If broadcasters don’t have Hispanics in their audio media plan, they are missing out on U.S. Hispanics’ abundant appetite for media and strong buying power. That’s the bottom line in a column from Alli Romano in Media Village, “Evolving World of Hispanic Audio.” She says: “For brands that are upping investment in radio and podcasting, now is the time to put that money in Hispanic audio.”
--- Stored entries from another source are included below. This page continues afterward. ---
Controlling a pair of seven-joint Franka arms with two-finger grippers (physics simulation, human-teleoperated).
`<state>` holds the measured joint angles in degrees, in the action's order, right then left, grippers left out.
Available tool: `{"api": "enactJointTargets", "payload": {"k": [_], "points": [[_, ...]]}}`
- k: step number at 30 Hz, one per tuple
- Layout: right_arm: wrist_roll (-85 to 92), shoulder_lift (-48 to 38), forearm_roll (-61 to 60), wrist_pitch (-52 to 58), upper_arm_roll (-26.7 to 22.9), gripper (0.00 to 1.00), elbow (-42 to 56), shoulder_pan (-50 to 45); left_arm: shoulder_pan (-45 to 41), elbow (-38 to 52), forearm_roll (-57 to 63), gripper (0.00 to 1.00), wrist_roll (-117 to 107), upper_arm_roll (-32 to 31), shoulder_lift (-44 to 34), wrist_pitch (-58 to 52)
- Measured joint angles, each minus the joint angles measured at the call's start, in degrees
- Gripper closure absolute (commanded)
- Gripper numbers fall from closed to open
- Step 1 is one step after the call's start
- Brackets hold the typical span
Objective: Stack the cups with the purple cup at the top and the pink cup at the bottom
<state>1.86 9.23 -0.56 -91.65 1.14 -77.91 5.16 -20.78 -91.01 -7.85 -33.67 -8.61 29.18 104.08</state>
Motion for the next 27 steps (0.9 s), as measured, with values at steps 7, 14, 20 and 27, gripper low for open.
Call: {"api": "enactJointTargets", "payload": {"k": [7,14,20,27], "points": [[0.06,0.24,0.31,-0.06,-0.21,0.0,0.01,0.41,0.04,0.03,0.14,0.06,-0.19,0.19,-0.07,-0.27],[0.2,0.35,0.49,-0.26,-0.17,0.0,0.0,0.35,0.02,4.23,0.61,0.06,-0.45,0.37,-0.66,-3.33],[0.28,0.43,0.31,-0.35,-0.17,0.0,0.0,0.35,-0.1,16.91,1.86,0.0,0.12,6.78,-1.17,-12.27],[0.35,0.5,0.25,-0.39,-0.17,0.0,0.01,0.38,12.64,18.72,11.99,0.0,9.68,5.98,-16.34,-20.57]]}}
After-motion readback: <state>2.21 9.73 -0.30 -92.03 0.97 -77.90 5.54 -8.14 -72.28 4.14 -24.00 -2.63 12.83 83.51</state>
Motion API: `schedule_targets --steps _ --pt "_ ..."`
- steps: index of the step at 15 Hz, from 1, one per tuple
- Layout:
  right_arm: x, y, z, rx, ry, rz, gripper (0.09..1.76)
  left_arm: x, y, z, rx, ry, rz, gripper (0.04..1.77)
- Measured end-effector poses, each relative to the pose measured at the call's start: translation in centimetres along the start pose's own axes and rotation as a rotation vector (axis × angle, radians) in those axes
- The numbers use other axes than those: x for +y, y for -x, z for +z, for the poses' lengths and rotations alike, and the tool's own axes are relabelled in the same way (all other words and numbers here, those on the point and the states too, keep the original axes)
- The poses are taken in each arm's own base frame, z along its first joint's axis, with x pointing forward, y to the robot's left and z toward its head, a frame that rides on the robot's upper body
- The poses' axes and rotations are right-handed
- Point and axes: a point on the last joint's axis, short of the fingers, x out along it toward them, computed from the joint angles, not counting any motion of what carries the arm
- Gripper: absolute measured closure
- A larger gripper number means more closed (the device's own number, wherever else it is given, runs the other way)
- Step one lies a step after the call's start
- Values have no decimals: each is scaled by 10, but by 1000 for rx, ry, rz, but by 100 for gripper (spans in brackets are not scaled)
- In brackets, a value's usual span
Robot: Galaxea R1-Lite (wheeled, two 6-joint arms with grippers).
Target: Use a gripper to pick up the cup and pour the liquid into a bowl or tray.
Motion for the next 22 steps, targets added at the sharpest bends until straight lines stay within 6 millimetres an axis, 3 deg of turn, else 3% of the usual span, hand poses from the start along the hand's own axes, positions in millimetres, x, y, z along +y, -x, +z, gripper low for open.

The big picture, Romano begins: Hispanics represent 17% of the U.S. population and by 2060 will comprise 28%, according to U.S. Census estimates. Radio reaches 96% of Hispanics in the U.S. weekly, more than any other demographic group, per Nielsen. Hispanics spend nearly 13 hours a week listening to radio, and eight in 10 say they use radio to discover new music, iHeartMedia reports. In addition, on digital platforms, Hispanics account for 11% of monthly podcast listeners, according to Edison Research; 45% listen to digital streaming audio, and 21% own smart speakers.
That about covers it, right? “With so many audio touchpoints, Hispanic podcasts offer particularly fertile ground,” offers Romano, who has also written for Inside Radio. For one, Univision’s Radio President Jesus Lara tells her that Hispanics over-index against the overall U.S. population on radio listening, smartphone usage, digital audio streaming and social media usage – “all the right ingredients for a podcasting boom,” she says.
For the last two years, Univision has been building an expanding number of original podcasts, many featuring its radio and TV talent, and also partners with podcast production company, Revolver. “We’ll have success when a talent who is very passionate about a topic can go deep with a podcast and build a community around that content vertical,” Lara says in Romano’s column.
iHeartMedia also says its Hispanic podcast listening is growing, making up 12% of its podcast audience. And NPR offers Spanish-language podcast “Radio Ambulente,” which Anya Grundmann, NPR's VP for Programming and Audience Development, noted gives NPR, which mostly has English-language radio stations, a chance to connect with Spanish-speaking listeners. ESPN’s Spanish-language arm, ESPN Deportes, has a robust slate of podcasts, as do Spanish Broadcasting System and Entravision.
Horacio Ontiveros, co-producer and co-host of the podcast Enigmas sin Resolver, has surpassed 30,000 monthly downloads in January and February for his show, which delves into paranormal themes, mysteries and UFOs, and is part of Univision’s podcast network. He says Hispanic listeners are very loyal to their favorite radio stations—and that podcasting could increase Hispanic audio consumption, as listeners seek out niche podcasts on their favorite topics.
As this marketplace continues to grow, Spanish-language broadcasters and podcasters agree they still have serious work to do, according to Romano. As Univision’s Lara told her: “If you’re not in front of them, it is out of sight, out of mind. Marketers spend money on TV and digital and forget that radio delivers reach and can drive home their messages.”